Look through the listing below and report the lines that have the word "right" in them.
#### Provided data
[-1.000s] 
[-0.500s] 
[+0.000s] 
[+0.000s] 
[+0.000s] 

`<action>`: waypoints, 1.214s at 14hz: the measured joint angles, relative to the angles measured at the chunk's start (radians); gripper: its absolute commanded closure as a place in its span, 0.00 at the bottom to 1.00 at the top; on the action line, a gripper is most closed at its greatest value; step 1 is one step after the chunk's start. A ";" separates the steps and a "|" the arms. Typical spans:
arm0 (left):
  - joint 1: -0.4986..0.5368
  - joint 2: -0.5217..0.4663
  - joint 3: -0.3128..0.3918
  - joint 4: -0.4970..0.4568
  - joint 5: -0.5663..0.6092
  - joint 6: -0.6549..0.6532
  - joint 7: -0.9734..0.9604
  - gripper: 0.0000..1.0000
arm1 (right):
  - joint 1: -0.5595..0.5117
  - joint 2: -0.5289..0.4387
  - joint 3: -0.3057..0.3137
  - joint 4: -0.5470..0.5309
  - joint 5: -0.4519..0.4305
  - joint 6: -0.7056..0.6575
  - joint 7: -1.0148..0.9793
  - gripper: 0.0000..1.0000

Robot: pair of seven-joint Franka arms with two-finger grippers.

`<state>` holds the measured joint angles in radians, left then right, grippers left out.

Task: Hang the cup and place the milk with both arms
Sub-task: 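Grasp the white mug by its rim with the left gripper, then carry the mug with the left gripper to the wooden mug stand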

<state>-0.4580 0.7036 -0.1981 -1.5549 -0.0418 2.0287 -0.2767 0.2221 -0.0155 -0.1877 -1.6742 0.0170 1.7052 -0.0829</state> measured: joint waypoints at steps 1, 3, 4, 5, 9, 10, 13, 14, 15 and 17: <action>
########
Reply to the exercise »
arm1 (right):
`<state>` holds the measured joint angles in radians, left then right, grippers left out.

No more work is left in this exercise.